# Honeybee & killer bees



## Voodoo Royal Morphs (Mar 15, 2007)

i know how a bumblebee is bread pastel x spider but what is breed to produce a honeybee and killer bee


----------



## SuperTed (Apr 19, 2007)

simple solution for the honeybee 









=

honeybee

and 








+








=

killer bee 

hope this helps m8


----------



## Tops (Apr 26, 2007)

killerbee=superpastel spider
Honeybee = spider ghost
Queen bee = spider pastel lesser platinum
(I had to ask about the honey and queen (and she made me add this) )


----------



## Voodoo Royal Morphs (Mar 15, 2007)

Tops said:


> killerbee=superpastel spider
> Honeybee = spider ghost
> Queen bee = spider pastel lesser platinum
> (I had to ask about the honey and queen (and she made me add this) )

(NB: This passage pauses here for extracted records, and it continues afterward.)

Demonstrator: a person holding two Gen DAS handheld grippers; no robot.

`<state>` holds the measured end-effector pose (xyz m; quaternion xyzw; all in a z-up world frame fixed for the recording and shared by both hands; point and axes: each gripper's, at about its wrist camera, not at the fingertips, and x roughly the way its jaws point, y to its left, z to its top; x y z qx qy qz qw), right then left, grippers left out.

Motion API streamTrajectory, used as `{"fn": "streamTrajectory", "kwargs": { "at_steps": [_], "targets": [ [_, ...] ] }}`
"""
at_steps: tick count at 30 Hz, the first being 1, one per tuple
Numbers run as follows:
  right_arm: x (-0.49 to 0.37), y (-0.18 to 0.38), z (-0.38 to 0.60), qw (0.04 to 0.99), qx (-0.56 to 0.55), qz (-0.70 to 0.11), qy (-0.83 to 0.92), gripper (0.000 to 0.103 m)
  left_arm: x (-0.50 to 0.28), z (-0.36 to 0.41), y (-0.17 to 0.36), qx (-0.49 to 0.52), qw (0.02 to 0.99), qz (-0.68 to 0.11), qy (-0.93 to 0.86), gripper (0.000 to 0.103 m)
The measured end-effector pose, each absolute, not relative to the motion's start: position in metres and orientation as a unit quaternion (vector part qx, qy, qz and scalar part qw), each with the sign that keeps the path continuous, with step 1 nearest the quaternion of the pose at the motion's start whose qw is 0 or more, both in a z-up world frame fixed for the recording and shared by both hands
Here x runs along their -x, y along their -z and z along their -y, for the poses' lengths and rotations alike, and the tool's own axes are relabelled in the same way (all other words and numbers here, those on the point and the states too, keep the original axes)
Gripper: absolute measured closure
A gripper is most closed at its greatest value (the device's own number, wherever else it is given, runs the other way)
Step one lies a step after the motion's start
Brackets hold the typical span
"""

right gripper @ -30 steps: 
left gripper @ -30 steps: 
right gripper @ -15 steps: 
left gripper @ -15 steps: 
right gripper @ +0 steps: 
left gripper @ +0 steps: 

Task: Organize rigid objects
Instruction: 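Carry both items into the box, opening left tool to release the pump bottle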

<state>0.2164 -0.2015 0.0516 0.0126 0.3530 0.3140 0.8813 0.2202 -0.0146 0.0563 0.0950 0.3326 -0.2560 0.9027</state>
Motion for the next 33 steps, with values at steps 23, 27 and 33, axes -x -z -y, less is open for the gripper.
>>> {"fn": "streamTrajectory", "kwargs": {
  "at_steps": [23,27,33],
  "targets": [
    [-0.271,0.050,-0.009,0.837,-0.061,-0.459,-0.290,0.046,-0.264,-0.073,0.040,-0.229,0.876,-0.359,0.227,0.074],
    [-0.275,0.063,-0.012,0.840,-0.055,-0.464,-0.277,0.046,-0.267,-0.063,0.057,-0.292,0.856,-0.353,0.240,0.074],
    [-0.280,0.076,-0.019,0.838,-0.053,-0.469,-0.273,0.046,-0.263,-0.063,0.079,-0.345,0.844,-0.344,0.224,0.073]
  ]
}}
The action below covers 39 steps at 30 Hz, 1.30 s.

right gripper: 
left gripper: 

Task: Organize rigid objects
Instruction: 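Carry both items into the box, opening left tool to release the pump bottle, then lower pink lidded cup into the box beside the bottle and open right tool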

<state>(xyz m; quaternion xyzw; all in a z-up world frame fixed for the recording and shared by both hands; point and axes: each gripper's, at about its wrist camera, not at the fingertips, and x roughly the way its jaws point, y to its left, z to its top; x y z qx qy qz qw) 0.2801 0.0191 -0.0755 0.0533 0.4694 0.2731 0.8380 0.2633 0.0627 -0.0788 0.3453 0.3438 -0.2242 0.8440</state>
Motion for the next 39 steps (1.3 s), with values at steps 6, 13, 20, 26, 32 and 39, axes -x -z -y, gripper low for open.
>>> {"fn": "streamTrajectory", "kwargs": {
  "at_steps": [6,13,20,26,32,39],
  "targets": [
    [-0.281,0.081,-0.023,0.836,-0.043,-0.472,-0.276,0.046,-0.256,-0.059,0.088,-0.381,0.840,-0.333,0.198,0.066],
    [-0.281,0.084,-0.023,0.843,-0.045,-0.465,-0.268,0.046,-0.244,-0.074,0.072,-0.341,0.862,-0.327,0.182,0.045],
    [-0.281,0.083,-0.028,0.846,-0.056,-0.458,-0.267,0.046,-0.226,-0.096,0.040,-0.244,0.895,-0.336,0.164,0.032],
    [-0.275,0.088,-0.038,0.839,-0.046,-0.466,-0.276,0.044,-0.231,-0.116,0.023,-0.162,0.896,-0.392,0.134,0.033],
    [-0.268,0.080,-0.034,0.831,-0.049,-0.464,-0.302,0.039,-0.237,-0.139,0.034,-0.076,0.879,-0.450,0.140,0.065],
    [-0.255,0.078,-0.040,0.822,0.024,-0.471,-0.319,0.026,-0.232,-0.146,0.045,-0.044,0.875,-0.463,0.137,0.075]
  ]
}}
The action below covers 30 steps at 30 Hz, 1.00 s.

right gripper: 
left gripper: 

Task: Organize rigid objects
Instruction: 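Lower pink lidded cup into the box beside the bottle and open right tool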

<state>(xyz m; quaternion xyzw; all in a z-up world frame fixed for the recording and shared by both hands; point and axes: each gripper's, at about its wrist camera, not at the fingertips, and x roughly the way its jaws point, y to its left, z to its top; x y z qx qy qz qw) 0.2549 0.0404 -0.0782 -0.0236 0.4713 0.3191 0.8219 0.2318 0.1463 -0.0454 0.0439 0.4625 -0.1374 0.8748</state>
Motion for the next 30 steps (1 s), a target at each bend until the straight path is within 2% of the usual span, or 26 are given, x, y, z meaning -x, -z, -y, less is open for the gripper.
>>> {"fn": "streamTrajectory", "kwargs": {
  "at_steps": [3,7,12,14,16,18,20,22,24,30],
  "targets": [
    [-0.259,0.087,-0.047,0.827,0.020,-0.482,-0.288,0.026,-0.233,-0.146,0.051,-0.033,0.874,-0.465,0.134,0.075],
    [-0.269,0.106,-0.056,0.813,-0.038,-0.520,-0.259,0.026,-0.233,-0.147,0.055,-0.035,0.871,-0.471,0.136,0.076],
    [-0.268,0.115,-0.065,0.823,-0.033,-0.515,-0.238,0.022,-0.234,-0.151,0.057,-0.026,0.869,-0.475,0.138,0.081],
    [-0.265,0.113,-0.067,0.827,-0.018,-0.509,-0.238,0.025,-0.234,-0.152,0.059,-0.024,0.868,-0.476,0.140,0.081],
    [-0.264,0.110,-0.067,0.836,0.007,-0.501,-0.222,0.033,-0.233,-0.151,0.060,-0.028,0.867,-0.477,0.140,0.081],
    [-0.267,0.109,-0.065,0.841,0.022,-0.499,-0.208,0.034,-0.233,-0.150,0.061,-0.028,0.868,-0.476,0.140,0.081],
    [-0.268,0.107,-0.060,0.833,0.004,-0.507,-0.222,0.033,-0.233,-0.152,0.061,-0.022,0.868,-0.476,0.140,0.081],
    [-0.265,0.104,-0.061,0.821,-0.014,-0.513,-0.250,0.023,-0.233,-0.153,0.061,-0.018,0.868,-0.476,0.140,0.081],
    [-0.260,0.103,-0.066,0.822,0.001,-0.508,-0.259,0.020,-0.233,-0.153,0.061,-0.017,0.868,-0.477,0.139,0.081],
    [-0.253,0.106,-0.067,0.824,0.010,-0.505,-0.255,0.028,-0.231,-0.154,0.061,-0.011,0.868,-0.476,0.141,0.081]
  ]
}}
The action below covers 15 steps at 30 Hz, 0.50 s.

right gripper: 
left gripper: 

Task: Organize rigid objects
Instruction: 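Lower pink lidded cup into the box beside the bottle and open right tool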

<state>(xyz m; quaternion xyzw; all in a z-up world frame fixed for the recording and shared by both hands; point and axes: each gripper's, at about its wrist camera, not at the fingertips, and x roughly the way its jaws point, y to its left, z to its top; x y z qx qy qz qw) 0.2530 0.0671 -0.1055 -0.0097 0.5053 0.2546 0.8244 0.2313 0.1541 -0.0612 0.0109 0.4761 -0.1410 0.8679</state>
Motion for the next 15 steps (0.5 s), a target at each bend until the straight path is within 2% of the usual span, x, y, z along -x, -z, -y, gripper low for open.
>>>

never seen a queen bee can you get pics from who ever yopu asked please


----------



## _dave_ (Feb 8, 2007)

NERD - New England Reptile Distributors - NERD's Ball Python Collection 2

take a look


----------



## Voodoo Royal Morphs (Mar 15, 2007)

_dave_ said:


> NERD - New England Reptile Distributors - NERD's Ball Python Collection 2
> 
> take a look


you should be ashamed making me druel damn there so many amazing snakes there

i want a coral glow pastel now then how do you make one of then bet no one know that one ?


----------



## CaseyM (Nov 8, 2006)

Queen Bee













Pic from NERD


----------



## CaseyM (Nov 8, 2006)

voodoo dave said:


> you should be a shamed making me druel damn there so many amazing snakes there
> 
> i want a coral glow pastel now then how do you make one of then bet no one know that one ?


 
The coral glow pastel is orange ghost caramel albino pastel


----------



## Voodoo Royal Morphs (Mar 15, 2007)

CaseyM said:


> The coral glow pastel is orange ghost caramel albino pastel


can you be very kind and brake that down in to stages for me as in what yuo breed what to then what you breed that to please


----------



## CaseyM (Nov 8, 2006)

I can try :lol2:


The Coral Glow is a double recessive morph (think snow) 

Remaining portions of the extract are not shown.